◆ Entries provided

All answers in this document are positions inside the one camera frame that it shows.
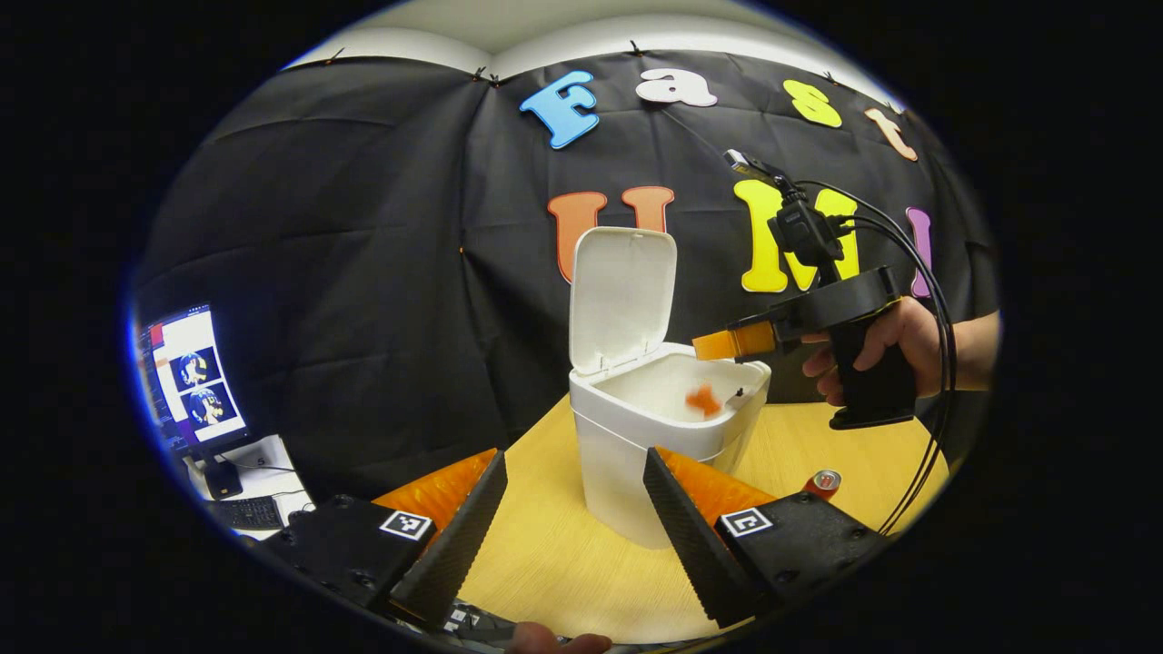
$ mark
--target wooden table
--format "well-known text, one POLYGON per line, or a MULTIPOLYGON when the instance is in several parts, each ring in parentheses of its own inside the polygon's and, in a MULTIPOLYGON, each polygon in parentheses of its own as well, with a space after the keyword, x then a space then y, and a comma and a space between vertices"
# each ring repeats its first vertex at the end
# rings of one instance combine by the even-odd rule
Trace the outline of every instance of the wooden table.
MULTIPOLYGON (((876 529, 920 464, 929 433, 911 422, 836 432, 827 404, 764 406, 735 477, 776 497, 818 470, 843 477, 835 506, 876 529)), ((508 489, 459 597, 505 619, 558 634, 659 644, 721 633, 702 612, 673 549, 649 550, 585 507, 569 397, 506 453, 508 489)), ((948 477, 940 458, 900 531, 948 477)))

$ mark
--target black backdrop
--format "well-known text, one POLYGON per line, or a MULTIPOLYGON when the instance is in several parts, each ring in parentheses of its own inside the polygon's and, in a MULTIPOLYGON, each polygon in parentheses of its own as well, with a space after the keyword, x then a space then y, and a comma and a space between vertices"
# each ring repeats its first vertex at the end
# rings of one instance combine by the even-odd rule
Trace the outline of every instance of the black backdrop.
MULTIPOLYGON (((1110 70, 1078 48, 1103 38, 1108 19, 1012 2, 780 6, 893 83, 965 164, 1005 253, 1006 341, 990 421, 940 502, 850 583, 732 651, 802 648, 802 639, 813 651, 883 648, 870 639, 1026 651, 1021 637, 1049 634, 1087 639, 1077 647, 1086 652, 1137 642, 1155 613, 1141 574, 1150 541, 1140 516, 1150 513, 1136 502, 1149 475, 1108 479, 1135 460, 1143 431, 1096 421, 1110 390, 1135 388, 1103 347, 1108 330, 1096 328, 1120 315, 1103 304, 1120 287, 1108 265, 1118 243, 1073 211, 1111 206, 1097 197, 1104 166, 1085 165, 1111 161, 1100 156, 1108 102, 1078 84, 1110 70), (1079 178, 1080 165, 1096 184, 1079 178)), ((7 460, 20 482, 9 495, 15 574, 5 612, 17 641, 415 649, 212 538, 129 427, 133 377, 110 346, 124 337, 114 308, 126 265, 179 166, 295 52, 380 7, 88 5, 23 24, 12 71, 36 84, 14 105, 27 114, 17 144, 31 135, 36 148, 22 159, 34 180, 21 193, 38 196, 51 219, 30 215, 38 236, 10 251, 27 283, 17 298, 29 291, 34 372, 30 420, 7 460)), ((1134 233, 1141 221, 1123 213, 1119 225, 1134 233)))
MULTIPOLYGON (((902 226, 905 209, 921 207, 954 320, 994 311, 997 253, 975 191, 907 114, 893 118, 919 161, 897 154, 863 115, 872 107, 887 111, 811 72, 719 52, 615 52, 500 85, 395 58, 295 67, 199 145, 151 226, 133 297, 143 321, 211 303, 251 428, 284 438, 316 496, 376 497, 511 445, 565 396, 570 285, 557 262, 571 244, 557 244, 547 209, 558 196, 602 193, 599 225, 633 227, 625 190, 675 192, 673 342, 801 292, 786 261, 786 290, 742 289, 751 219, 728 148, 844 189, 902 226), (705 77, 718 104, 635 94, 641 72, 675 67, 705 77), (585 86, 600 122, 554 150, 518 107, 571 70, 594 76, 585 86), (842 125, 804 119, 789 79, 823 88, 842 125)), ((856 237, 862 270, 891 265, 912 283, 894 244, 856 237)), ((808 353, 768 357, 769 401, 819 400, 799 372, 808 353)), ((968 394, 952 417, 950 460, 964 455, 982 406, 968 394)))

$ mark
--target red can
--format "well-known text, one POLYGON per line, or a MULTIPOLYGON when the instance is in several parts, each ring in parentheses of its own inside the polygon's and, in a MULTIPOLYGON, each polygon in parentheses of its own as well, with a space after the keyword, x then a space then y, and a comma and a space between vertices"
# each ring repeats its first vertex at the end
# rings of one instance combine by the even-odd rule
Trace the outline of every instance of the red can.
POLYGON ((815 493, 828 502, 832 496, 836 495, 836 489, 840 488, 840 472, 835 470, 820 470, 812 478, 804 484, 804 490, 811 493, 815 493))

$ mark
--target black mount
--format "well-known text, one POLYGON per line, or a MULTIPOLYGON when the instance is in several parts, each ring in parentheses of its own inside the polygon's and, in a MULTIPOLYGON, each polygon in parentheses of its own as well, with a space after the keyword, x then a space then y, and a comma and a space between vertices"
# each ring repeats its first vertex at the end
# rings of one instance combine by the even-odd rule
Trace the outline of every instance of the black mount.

◆ About this exercise
A word-for-word copy of the data above is needed, one that omits the pictures.

◆ Task answer
All answers in this document are positions inside the one camera frame that it shows.
$ mark
--target wooden table
--format "well-known text, one POLYGON per line, or a MULTIPOLYGON when the instance is in several parts, each ring in parentheses of its own inside the polygon's and, in a MULTIPOLYGON, each polygon in parentheses of its own as well, with a space after the keyword, x then a space then y, and a comma and a space between vertices"
# each ring repeats its first vertex at the end
# rings of one instance combine by the even-odd rule
Trace the outline of every instance of the wooden table.
MULTIPOLYGON (((876 529, 920 464, 929 433, 911 422, 836 432, 827 404, 764 406, 735 477, 776 497, 818 470, 843 477, 835 506, 876 529)), ((508 489, 459 597, 505 619, 558 634, 659 644, 721 633, 702 612, 673 549, 649 550, 585 507, 569 397, 506 453, 508 489)), ((948 477, 940 458, 900 531, 948 477)))

$ mark
--target black backdrop
--format "well-known text, one POLYGON per line, or a MULTIPOLYGON when the instance is in several parts, each ring in parentheses of its own inside the polygon's and, in a MULTIPOLYGON, each polygon in parentheses of its own as well, with a space after the keyword, x then a space then y, and a comma and a space between vertices"
# each ring repeats its first vertex at the end
# rings of one instance combine by the even-odd rule
Trace the outline of every instance of the black backdrop.
MULTIPOLYGON (((1110 70, 1078 48, 1103 38, 1108 19, 1012 2, 780 6, 893 83, 965 164, 1005 253, 1006 341, 990 421, 940 502, 850 583, 732 651, 802 648, 802 639, 813 651, 883 648, 870 639, 1026 651, 1021 637, 1049 634, 1087 639, 1077 647, 1086 652, 1137 642, 1155 613, 1141 574, 1150 541, 1140 516, 1150 513, 1136 502, 1149 475, 1108 479, 1135 460, 1143 431, 1096 421, 1110 390, 1135 388, 1103 347, 1108 330, 1096 328, 1120 315, 1103 304, 1120 287, 1108 265, 1118 243, 1073 211, 1111 206, 1097 197, 1104 166, 1085 165, 1111 161, 1100 156, 1108 102, 1078 84, 1110 70), (1079 178, 1080 165, 1096 184, 1079 178)), ((7 460, 20 482, 9 495, 15 574, 5 612, 17 641, 415 649, 212 538, 129 427, 133 377, 110 346, 124 337, 114 308, 126 265, 179 166, 295 52, 380 7, 88 5, 23 24, 12 71, 36 84, 14 105, 27 114, 17 144, 31 135, 36 148, 22 159, 34 180, 21 193, 38 196, 51 219, 30 215, 38 236, 10 251, 27 283, 17 298, 29 291, 34 372, 30 420, 7 460)), ((1134 233, 1141 221, 1123 213, 1119 225, 1134 233)))
MULTIPOLYGON (((902 226, 905 209, 921 207, 954 320, 994 311, 997 253, 975 191, 907 114, 893 118, 919 161, 897 154, 863 115, 872 107, 887 111, 811 72, 719 52, 615 52, 500 85, 395 58, 295 67, 199 145, 151 226, 133 297, 143 321, 211 303, 251 428, 284 438, 316 496, 376 497, 511 445, 565 396, 570 285, 557 262, 571 244, 557 244, 547 209, 558 196, 602 193, 599 225, 633 227, 625 190, 675 192, 673 342, 801 292, 786 261, 786 290, 742 289, 751 219, 728 148, 844 189, 902 226), (705 77, 718 104, 635 94, 641 72, 675 67, 705 77), (585 86, 600 122, 554 150, 518 107, 571 70, 594 76, 585 86), (842 125, 804 119, 789 79, 823 88, 842 125)), ((856 237, 862 270, 891 265, 912 283, 894 244, 856 237)), ((808 353, 768 357, 769 401, 819 400, 799 372, 808 353)), ((968 394, 952 417, 950 460, 964 455, 982 406, 968 394)))

$ mark
--target red can
--format "well-known text, one POLYGON per line, or a MULTIPOLYGON when the instance is in several parts, each ring in parentheses of its own inside the polygon's and, in a MULTIPOLYGON, each polygon in parentheses of its own as well, with a space after the keyword, x then a space then y, and a comma and a space between vertices"
# each ring repeats its first vertex at the end
# rings of one instance combine by the even-odd rule
Trace the outline of every instance of the red can.
POLYGON ((815 493, 828 502, 832 496, 836 495, 836 489, 840 488, 840 472, 835 470, 820 470, 812 478, 804 484, 804 490, 811 493, 815 493))

$ mark
--target black mount
--format "well-known text, one POLYGON per line, or a MULTIPOLYGON when the instance is in several parts, each ring in parentheses of its own inside the polygon's and, in a MULTIPOLYGON, each polygon in parentheses of its own as well, with a space after the keyword, x then a space then y, and a comma and a space between vertices"
# each ring repeats its first vertex at the end
# rings of one instance combine by the even-odd rule
Trace the outline of every instance of the black mount.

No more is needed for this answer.